Summary
La purezza e l'integrità dell'RNA isolato è un passo vitale nei saggi dipendenti dall'RNA. Qui, presentiamo un metodo pratico, rapido ed economico per estrarre l'RNA da una piccola quantità di tessuto pancreatico non danneggiato.
Abstract
Indipendentemente dal metodo di estrazione, l'estrazione ottimizzata dell'RNA dei tessuti e delle linee cellulari viene effettuata in quattro fasi: 1) omogeneizzazione, 2) denaturazione efficace delle proteine da RNA, 3) inattivazione della ribonuclea e 4) rimozione della contaminazione da DNA, proteine e carboidrati. Tuttavia, è molto laborioso mantenere l'integrità dell'RNA quando ci sono alti livelli di RNase nel tessuto. L'autolisi spontanea rende molto difficile estrarre l'RNA dal tessuto pancreatico senza danneggiarlo. Pertanto, è necessario un metodo pratico di estrazione dell'RNA per mantenere l'integrità dei tessuti pancreatici durante il processo di estrazione. Uno studio sperimentale e comparativo dei protocolli esistenti è stato effettuato ottenendo 20-30 mg di tessuti pancreatici di ratto in meno di 2 minuti ed estraendo l'RNA. I risultati sono stati valutati per elettroforesi. Gli esperimenti sono stati effettuati tre volte per la generalizzazione dei risultati. Immergere il tessuto pancreatico nel reagente di stabilizzazione dell'RNA a -80 gradi centigradi per 24 h ha prodotto RNA ad alta integrità, quando il reagente di estrazione dell'RNA è stato utilizzato come reagente. I risultati ottenuti sono stati paragonabili ai risultati ottenuti da kit commerciali con attacchi di colonna di spin.
Introduction
I dati genetici strutturali possono essere trascritti in un prodotto funzionale attraverso l'espressione genica. L'analisi dell'RNA viene utilizzata per scoprire le differenze nell'espressione genica in diverse condizioni. Ci sono una serie di metodi per estrarre gli acidi nucleici come segue: guanidinium thiocyanate, estrazione tramite fenolo-cloroformio, cromatografia a base di cellulosa, estrazione da matrici di silice e scambio dianioni 1,2.

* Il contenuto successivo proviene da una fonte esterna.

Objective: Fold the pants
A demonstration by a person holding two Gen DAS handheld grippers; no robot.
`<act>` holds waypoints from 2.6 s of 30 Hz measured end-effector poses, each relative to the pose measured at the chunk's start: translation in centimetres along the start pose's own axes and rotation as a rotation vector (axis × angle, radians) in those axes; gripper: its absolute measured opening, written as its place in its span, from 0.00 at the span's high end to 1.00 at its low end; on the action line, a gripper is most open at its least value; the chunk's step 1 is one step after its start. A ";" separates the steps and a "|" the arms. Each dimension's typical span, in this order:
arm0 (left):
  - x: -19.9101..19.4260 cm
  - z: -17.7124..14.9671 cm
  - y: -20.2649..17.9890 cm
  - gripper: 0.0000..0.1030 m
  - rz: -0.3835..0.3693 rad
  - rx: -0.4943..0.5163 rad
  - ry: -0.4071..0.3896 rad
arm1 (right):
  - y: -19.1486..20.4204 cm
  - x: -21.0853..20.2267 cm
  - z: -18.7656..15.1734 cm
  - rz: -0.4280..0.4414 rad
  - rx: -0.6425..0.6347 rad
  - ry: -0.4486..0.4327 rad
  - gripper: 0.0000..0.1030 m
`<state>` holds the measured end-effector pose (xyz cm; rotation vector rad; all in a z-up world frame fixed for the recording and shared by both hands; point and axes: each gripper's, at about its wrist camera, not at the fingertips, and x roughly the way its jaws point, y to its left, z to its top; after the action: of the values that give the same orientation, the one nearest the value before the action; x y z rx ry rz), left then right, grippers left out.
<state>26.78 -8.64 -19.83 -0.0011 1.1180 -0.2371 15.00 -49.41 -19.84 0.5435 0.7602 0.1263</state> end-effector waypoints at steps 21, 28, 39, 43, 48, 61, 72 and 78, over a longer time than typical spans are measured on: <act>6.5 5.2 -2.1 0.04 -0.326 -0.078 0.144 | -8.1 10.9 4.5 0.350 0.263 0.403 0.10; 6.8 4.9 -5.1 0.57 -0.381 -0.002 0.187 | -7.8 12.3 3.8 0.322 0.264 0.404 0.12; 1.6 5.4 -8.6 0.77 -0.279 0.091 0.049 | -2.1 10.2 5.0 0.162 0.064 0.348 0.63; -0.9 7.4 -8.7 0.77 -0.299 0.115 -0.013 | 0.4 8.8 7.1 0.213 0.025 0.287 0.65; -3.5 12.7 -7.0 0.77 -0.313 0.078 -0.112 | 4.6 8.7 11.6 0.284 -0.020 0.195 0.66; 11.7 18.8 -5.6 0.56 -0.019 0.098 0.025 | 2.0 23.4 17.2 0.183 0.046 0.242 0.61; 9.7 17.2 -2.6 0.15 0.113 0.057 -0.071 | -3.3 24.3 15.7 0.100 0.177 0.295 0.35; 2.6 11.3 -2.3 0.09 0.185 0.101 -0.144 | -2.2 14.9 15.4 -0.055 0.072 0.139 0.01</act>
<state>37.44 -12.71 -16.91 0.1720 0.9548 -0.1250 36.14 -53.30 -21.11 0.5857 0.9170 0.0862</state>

La corretta rilevazione dell'espressione genica è influenzata dall'integrità dell'RNA isolato dai tessuti; pertanto, è fondamentale valutare l'integrità dell'RNA isolato dai tessuti prima che vengono effettuati ulteriori test perché test molecolari complementari su RNA di bassa qualità possono compromettere i risultati dell'applicazione diagnostica. Pertanto, l'RNA ad alta integrità è necessario per i test biologici molecolari con diverse applicazioni diagnostiche: RT-PCR quantitativo, micro-array, analisi della protezione della ribonucleasi, analisi delle macchie settentrionali, mappatura dell'RNA e costruzione della libreria cDNA3,4.
L'RNA diventa piuttosto instabile dopo essere stato tenuto a lungo. Frammenti di mRNA lunghi oltre 10 kb sono particolarmente suscettibili alla degradazione5,6. Pertanto, i ricercatori devono considerare vari fattori che influenzano l'integrità dell'RNA purificato. La purezza dell'RNA deve essere protetta da RNases, proteine, DNA genomico e contaminazione da inibitori enzimatici. Inoltre, il miglior e accettabile rapporto di assorbimento tra RNA e UV (260/280) deve essere compreso nell'intervallo di 1,8-2,0 con frammentazione minima sull'elettroforesi. Tecniche di laboratorio sviluppate di recente hanno permesso agli scienziati di valutare l'integrità del campione di analisi molecolarepiù praticamente 7,8.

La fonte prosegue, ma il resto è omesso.